今後の対応について相談しようと頼りにしていた友人は「ごめーん☆今日からゴールデンウィーク先取りでセブ島行っちゃいまーす☆急に決まったからマジでビビった笑」というメッセージとチャラチャラしたスタンプを無料通話メールアプリに残し、飛び立った。
……あいつ、実はセレブだったのか……
ゴールデンウィークは近くの河原でバーバキューの佐藤家とは雲泥の差だ。土産物要求しておこう。
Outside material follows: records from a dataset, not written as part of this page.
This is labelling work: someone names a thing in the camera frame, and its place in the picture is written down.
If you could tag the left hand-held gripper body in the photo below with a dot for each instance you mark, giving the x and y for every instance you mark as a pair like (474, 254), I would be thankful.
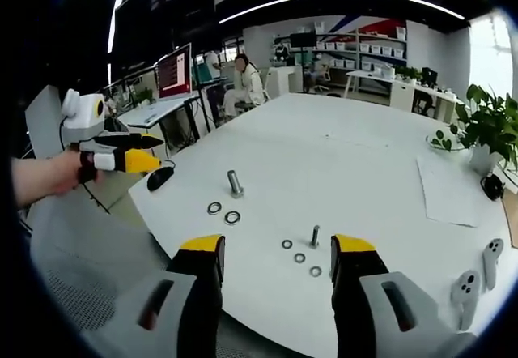
(83, 115)

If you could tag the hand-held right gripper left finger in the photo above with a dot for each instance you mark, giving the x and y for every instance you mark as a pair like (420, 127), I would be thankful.
(194, 293)

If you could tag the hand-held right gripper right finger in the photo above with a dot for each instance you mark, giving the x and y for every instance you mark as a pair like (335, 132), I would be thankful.
(356, 293)

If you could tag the small steel washer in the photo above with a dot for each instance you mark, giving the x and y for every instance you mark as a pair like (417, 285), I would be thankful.
(300, 258)
(287, 244)
(315, 271)

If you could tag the small threaded stud bolt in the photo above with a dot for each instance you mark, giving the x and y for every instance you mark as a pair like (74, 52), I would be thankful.
(315, 237)

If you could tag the large steel washer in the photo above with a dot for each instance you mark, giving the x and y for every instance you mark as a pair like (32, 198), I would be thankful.
(214, 208)
(232, 218)

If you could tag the large threaded stud bolt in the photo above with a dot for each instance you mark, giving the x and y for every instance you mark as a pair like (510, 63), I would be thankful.
(235, 184)

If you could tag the person's left hand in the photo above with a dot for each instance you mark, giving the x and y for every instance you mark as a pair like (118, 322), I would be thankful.
(66, 171)

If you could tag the black computer mouse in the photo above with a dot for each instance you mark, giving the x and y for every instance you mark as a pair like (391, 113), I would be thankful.
(158, 180)

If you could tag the white standing desk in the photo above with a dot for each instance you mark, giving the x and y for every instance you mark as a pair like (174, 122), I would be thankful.
(155, 111)

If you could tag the computer monitor with red screen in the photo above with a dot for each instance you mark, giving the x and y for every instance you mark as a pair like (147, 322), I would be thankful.
(175, 72)

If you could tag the grey mesh office chair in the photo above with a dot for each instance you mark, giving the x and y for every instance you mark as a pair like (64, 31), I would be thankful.
(89, 261)

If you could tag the grey handheld controller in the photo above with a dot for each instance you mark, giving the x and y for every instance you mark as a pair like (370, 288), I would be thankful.
(493, 261)
(467, 293)

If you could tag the white paper sheet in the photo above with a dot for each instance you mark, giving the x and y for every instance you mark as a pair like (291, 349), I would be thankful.
(447, 192)

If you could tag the small black round device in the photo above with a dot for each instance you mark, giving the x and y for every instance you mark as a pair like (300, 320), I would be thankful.
(492, 187)

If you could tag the glass dish with small plant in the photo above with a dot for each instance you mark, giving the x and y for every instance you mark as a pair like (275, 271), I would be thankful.
(445, 141)

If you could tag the black screen on stand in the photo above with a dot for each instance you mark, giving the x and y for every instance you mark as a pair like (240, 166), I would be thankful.
(302, 39)

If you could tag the white office desk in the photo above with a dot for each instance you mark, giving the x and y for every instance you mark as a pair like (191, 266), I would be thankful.
(404, 90)

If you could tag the potted green plant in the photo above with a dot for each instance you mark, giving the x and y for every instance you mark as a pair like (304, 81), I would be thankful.
(491, 127)

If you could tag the shelf with white storage bins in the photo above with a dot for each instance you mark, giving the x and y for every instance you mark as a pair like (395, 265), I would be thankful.
(364, 52)

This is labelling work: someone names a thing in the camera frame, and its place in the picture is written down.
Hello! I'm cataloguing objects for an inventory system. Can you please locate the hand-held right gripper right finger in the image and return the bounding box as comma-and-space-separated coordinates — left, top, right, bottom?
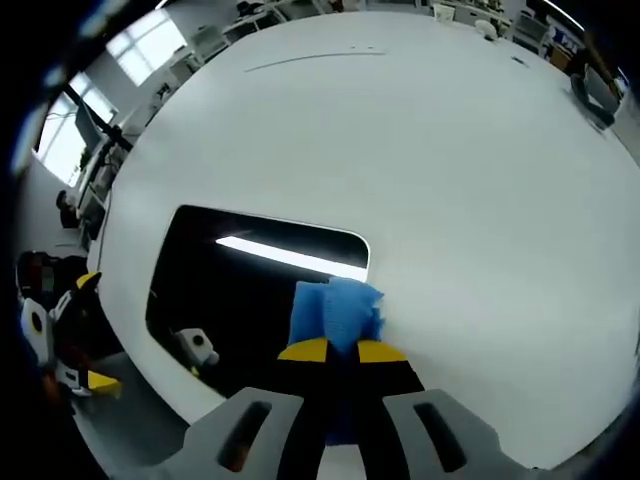
355, 338, 501, 480

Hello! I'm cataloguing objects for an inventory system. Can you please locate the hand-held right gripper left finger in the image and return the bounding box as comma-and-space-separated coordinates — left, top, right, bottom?
182, 335, 332, 480

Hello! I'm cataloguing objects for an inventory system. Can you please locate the black tripod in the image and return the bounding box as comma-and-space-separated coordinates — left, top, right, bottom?
74, 97, 136, 151

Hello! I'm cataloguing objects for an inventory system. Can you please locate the person's left hand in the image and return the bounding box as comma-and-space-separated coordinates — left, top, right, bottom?
17, 251, 76, 301

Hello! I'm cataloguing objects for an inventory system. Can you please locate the blue cleaning cloth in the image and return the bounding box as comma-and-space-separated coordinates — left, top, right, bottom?
287, 277, 386, 446

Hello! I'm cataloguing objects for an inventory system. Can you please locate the dark curved headset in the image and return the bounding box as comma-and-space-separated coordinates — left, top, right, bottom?
569, 73, 617, 130

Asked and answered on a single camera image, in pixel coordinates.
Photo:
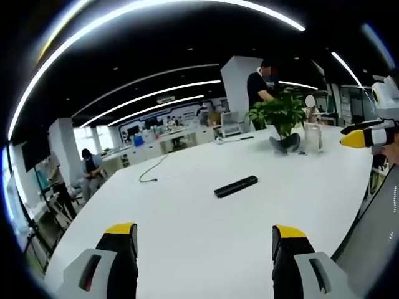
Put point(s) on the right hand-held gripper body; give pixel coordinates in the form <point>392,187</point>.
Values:
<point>386,96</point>

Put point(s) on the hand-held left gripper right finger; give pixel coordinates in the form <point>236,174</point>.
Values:
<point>288,264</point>

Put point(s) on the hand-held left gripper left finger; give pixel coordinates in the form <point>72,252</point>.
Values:
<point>120,264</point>

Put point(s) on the black remote control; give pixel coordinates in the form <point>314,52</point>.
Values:
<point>235,186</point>

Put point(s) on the clear glass jar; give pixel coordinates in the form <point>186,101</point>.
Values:
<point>313,137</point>

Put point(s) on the short ceiling light strip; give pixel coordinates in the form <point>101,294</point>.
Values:
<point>346,68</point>

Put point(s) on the green potted plant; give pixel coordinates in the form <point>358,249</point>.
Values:
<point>280,112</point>

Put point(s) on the white mesh office chair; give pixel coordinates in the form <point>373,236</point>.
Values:
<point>374,224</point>

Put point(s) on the black pen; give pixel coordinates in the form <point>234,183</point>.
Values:
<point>247,137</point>

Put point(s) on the blue storage box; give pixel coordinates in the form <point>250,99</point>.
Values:
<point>139,142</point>

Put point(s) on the white lab counter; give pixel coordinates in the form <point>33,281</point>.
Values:
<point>156,144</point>

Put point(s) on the black monitor on stand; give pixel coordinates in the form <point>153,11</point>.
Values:
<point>35,155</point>

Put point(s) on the small white object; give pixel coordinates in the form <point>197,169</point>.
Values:
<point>220,140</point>

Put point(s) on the long ceiling light strip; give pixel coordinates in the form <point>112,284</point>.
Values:
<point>131,12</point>

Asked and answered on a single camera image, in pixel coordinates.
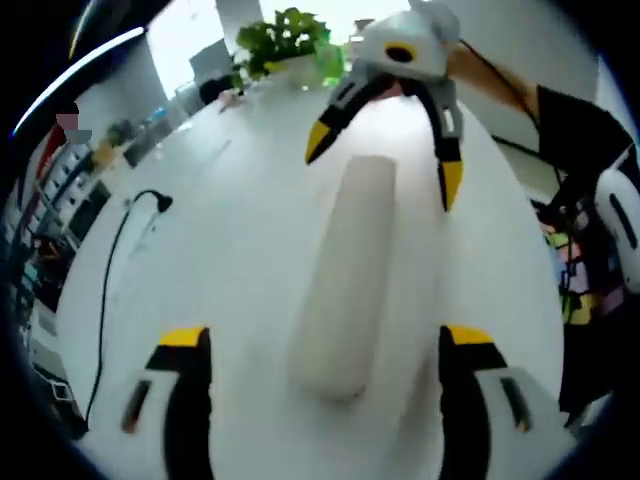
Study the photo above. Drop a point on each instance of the green leafy potted plant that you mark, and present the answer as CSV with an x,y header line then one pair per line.
x,y
280,35

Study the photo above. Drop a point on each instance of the white plant pot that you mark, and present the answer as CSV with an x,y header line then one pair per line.
x,y
300,72

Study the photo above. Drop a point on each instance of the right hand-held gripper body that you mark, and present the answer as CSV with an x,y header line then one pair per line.
x,y
425,32

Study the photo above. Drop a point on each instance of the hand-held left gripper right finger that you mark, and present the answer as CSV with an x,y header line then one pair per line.
x,y
460,400

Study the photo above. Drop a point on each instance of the long ceiling light strip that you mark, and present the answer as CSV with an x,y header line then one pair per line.
x,y
75,70

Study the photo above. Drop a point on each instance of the white storage shelf with boxes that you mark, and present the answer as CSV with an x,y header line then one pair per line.
x,y
60,185

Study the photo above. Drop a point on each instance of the white chest-worn device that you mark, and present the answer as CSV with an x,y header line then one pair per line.
x,y
615,210

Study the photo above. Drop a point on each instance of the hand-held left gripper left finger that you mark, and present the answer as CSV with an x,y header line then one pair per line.
x,y
190,400

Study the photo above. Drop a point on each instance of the green plastic bottle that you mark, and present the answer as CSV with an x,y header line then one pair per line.
x,y
331,65

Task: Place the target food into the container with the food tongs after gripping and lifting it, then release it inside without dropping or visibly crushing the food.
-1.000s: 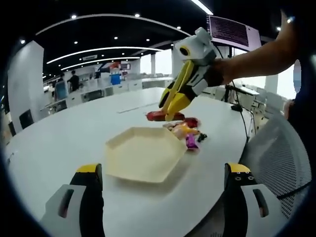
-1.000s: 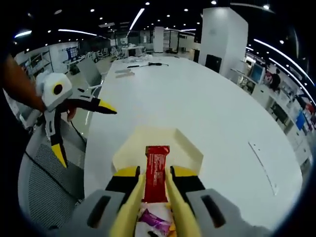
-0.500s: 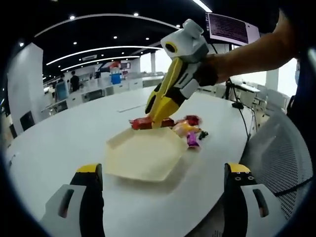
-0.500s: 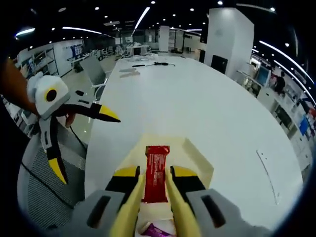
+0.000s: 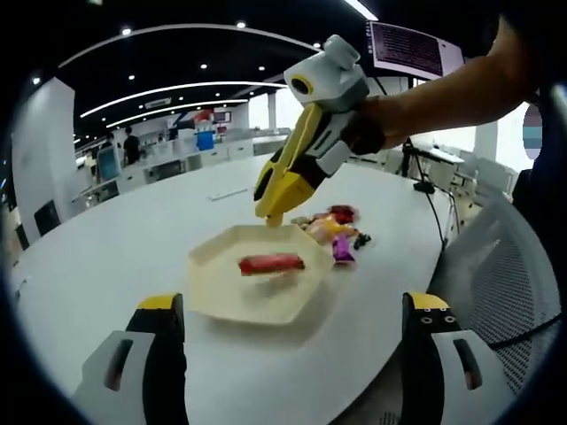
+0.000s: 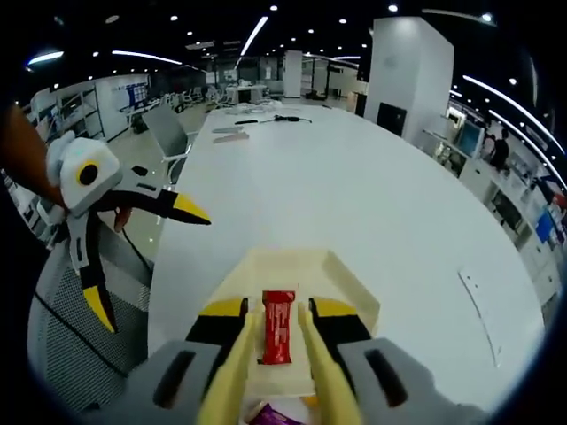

ともあれ、頼みの綱のコミュ力カンストチャラ魔神がいない今、七織はラブレターの送り主とその意図について悶々と一人で考え込む羽目になったのだった。
その日の帰り。
漫研でダラダラと時間を潰し、下校時刻になる。
同じ部活の連中と、今期どのアニメが熱いだの、ソシャゲのガチャがどうのとかを喋りながら昇降口を目指すと、ふと外は雨だと思い出した。
(傘、持って来てねぇんだよなぁ…。少し濡れるけど走れば良いか)
そう思って下駄箱を開けると、
「!」
一瞬呼吸が止まった。
手の力が抜けていく。
そこには履き慣れてきたローファーと、
「あれ?七織、置き傘してるん?」
話し掛けられるが、自分の周りに薄い膜が張ってしまったみたいに声が届いて来ない。変わりに自分の鼓動の音がこれでもかと主張してくる。
下駄箱には見慣れない、青い折り畳み傘がいた。
最近ではお馴染みとなった白い封筒、白い便箋に涼やかな文字で
"使ってください。貴方が好きです。"
と、ご丁寧に手紙まで沿えて。
あぁ、そうか……と思ったと同時に、何故?という感情が佐藤七織を埋め尽くしていった。
小雨降る。暗鬱な金曜日。
4月最後の日に特大の爆弾を投下し、5月に向かう。